Polymathic Pizza: The Polymathic Salon ~ Open Community, Open Conversation

Sep 4 2024
When: 5:00 PM - 6:30 PM
Where: Harman Academy for Polymathic Study, DML 241
Event Type: Polymathic Pizza
RSVP Required
RSVP Code: PIZZA0904
RSVP By: Tue, 09/03/2024

Event Details

“It is not our differences that divide us.  It is our inability to recognize, accept, and celebrate those differences.” ~ Audre Lorde

“When we choose to disparage or dismiss those not like us, when we do not attempt to understand other human beings, we ultimately fail to appreciate that our differences can coexist, rather than divide us as they do today.” ~ Elizabeth Currid-Halkett, The Overlooked Americans

“…a time to gather.” ~ Ecclesiastes 3

There is much that divides us: religion; politics; rural versus urban; race; gender; culture; economic disparity. These are charged issues and identities. So, what brings us together? Can we find common ground, a common space?  Should we? For this year’s Polymathic Pizza Series, we are looking at the Harman Academy as a salon, a space where we gather in civility and collegiality to discuss, engage, and challenge each other over contemporary concerns.  Do we need to believe the same tenets ~ political, religious, philosophical ~ to share conversation and pizza?  We might also ask the question: do we have to think alike to solve/resolve the problems we face today? 
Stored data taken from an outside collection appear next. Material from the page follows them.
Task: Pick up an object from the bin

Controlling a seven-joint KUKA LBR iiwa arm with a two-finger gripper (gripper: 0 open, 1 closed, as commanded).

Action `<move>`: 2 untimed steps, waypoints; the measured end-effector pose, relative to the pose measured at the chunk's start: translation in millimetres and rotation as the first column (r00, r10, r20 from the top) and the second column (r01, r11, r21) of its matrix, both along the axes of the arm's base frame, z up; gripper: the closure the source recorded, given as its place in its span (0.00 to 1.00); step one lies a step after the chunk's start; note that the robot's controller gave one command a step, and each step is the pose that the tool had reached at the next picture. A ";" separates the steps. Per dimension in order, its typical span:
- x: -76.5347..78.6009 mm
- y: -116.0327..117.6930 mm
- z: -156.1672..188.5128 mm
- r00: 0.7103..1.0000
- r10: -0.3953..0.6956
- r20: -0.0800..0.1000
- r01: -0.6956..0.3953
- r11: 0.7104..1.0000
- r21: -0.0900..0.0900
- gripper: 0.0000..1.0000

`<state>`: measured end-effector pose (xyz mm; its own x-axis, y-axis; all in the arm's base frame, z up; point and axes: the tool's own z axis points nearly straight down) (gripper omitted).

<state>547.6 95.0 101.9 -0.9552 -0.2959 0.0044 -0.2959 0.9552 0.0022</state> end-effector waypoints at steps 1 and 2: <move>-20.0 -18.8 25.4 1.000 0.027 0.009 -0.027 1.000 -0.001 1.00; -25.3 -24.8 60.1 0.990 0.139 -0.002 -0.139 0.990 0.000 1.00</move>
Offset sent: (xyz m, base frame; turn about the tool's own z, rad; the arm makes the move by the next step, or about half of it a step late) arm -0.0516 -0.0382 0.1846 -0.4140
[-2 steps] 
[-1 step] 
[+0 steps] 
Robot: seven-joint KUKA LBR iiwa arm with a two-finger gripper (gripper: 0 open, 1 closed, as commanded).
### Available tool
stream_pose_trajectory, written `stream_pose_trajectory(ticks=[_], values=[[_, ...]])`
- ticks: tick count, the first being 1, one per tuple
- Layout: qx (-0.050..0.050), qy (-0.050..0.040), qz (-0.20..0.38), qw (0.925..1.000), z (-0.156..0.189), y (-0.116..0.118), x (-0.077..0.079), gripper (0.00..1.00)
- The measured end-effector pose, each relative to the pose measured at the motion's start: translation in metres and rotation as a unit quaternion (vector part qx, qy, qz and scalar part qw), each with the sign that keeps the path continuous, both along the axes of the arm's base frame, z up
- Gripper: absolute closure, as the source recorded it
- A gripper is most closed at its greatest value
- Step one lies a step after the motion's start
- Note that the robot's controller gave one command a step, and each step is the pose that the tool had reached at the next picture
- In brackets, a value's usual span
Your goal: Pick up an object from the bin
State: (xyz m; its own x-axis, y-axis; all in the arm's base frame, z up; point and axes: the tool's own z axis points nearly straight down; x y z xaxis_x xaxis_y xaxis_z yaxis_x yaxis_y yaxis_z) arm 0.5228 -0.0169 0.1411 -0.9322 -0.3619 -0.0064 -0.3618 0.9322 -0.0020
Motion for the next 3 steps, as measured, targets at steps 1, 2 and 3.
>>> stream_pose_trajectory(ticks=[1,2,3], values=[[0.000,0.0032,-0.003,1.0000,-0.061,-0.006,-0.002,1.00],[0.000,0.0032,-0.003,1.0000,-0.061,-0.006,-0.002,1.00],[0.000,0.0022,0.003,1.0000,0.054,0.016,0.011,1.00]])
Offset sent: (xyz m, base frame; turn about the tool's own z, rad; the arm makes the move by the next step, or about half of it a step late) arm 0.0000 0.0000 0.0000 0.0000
For our opening Polymathic Pizza session, we will engage two scholars and practitioners who have considered deeply what community means.  Does our diversity inhibit or contribute to the fostering of community? Audre Lorde encourages us to think the latter.  Let’s come together, eat together, discuss together, and see each other.  

Speaker Information

Speaker
photo of Elizabeth Currid-Halkett

Elizabeth Currid-Halkett

Professor, James Irvine Chair in Urban and Regional Planning

Elizabeth Currid-Halkett holds the James Irvine Chair in Urban and Regional Planning and is professor of public policy at the Price School at the University of Southern California. In 2022, she was appointed the Kluge Chair in Modern Culture at the Library of Congress. In 2023, Currid-Halkett received a Guggenheim Fellowship.

Currid-Halkett teaches courses in economic development and urban policy and planning. Her research focuses on the arts and culture, the American consumer economy and the role of culture in geographic and class divides.

Currid-Halkett is the author of The Warhol Economy: How Fashion, Art and Music Drive New York City (Princeton University Press 2007); Starstruck: The Business of Celebrity (Faber & Faber/Farrar, Straus and Giroux, 2010) and The Sum of Small Things: A Theory of the Aspirational Class (Princeton University Press, 2017), which was named one of the best books of the year by The Economist, and most recently The Overlooked Americans (Basic Books, June 2023). Her books have been published in multiple languages.

photo of Brandon Harris

Brandon Harris

Associate Dean of Religious Life

At USC, the Reverend Dr. Brandon Harris serves a diverse office of 90 religious and spiritual organizations and oversees the Trojan Church at USC, an interdenominational student-led congregation on campus. Previously, he served as a Protestant Chaplain at Georgetown University, taught courses on African American religious thought, Protestant Theology, and Leadership, lived as a chaplain in residence, and was co-chair of the Martin Luther King Jr. Initiative.

Additionally, Reverend Harris is the youngest Senior Minister to ever lead the one hundred and thirty-two-year-old Peoples Congregational Church in Washington D.C. Committed to interfaith engagement and racial justice, he was ordained at the Ebenezer Baptist Church in Atlanta, Georgia, the historic church community of the Reverend Dr. Martin Luther King, Jr.

A proud graduate of the first historically black college in the United States, The Lincoln University of Pennsylvania, he obtained a Bachelor of Arts in Political Science and Religion. He earned a Master of Divinity and certificates in Black Church and Baptist Studies at Candler School of Theology at Emory University. He earned his doctorate with honors at the New York Theological Seminary in the inaugural Doctor of Ministry in Social Justice Cohort. His dissertation focused on gentrification and its effects on Black Churches in Los Angeles.